(Collected data entries)
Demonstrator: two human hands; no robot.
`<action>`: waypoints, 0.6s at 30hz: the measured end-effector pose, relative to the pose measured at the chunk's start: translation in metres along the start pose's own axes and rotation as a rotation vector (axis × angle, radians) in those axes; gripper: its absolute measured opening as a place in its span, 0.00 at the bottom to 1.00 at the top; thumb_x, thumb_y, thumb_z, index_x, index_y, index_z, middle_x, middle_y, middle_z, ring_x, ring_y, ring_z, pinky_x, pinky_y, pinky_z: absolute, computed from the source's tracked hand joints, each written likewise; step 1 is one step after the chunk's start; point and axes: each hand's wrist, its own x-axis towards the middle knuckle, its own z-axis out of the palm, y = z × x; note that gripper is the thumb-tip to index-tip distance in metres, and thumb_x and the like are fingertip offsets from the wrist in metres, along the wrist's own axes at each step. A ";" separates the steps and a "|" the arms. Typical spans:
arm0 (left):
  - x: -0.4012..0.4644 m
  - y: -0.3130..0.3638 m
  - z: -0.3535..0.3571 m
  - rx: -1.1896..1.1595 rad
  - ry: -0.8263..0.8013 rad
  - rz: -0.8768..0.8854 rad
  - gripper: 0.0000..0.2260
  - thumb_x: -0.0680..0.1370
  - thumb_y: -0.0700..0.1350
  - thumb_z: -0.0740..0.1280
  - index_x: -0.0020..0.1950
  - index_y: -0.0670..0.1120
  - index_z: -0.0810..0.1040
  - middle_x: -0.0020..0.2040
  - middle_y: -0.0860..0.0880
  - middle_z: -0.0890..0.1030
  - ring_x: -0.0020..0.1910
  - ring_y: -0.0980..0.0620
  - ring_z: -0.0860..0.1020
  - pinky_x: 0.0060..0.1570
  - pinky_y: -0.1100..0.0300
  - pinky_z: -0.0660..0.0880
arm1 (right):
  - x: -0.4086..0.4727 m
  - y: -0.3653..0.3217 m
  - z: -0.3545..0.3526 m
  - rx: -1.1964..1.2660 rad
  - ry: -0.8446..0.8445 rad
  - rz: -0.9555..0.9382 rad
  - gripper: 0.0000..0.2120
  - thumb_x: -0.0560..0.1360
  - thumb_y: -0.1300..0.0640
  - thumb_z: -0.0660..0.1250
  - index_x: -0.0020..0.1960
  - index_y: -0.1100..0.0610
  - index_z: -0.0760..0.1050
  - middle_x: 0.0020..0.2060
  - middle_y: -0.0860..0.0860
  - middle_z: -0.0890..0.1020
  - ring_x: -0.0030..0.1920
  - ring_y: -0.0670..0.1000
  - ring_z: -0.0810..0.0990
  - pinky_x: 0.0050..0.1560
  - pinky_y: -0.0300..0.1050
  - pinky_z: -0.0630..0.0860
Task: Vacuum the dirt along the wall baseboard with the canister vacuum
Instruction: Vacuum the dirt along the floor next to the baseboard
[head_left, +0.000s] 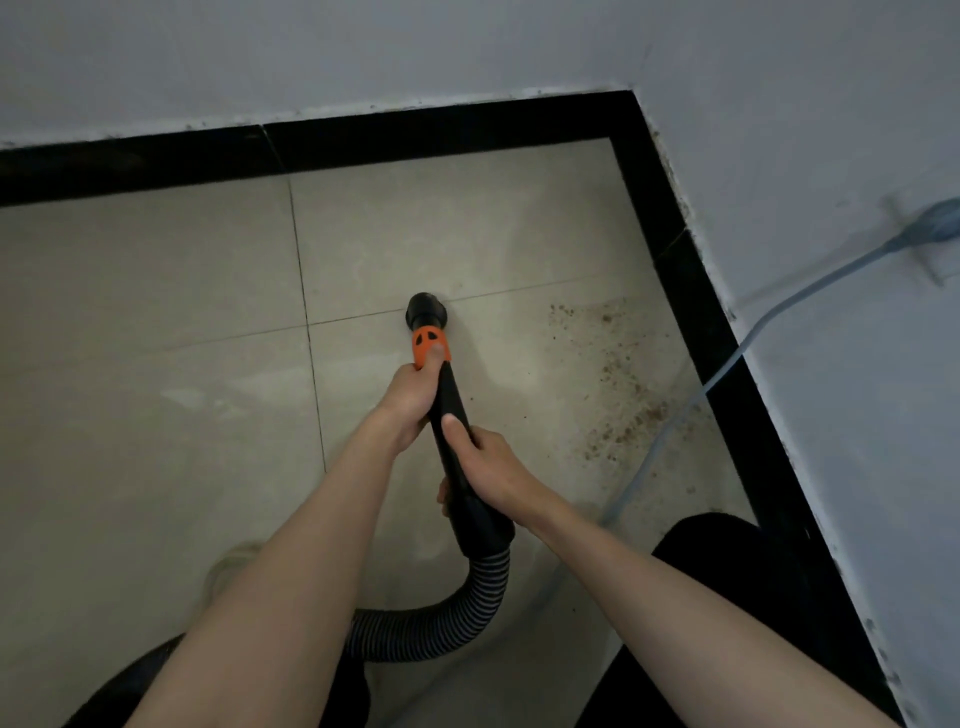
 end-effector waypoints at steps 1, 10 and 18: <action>-0.003 -0.004 0.000 0.000 0.009 0.006 0.19 0.81 0.56 0.57 0.49 0.39 0.72 0.42 0.44 0.76 0.39 0.48 0.75 0.42 0.57 0.74 | -0.003 0.003 0.000 -0.016 -0.003 -0.003 0.21 0.81 0.41 0.53 0.47 0.58 0.71 0.33 0.59 0.82 0.30 0.53 0.81 0.40 0.50 0.79; -0.029 -0.009 0.028 -0.150 -0.024 -0.144 0.16 0.82 0.53 0.58 0.48 0.40 0.69 0.41 0.43 0.75 0.37 0.50 0.75 0.36 0.58 0.72 | -0.021 0.029 -0.019 -0.230 0.072 -0.067 0.20 0.80 0.40 0.56 0.40 0.54 0.69 0.37 0.58 0.82 0.39 0.58 0.83 0.43 0.52 0.80; -0.050 0.005 0.072 -0.248 -0.010 -0.081 0.18 0.83 0.51 0.56 0.62 0.37 0.68 0.41 0.45 0.73 0.37 0.50 0.73 0.35 0.58 0.72 | -0.037 0.017 -0.072 -0.258 0.025 -0.043 0.21 0.79 0.38 0.57 0.38 0.54 0.71 0.36 0.57 0.83 0.38 0.57 0.83 0.43 0.48 0.79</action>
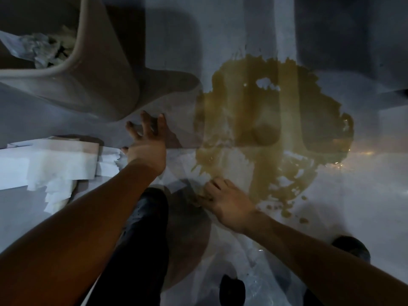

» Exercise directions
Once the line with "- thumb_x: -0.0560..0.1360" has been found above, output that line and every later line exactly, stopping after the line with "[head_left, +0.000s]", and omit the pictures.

» Result of this task
  - thumb_x: -0.0560..0.1360
  - thumb_y: -0.1300..0.0640
  - thumb_z: -0.0660..0.1250
  - index_x: -0.0020..0.1960
  - index_y: -0.1100..0.0610
  - index_z: -0.0760..0.1050
  - middle_x: 0.0020..0.2060
  - middle_y: -0.0860..0.0860
  - middle_z: -0.0890..0.1020
  - ring_x: -0.0030..0.1920
  - ring_y: -0.0670..0.1000
  - ring_z: -0.0810..0.0990
  - pinky_x: 0.0050..0.1560
  - pinky_y: -0.0300..0.1050
  - pinky_z: -0.0630..0.0860
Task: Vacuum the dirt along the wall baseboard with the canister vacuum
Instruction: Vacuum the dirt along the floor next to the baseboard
[head_left, +0.000s] 

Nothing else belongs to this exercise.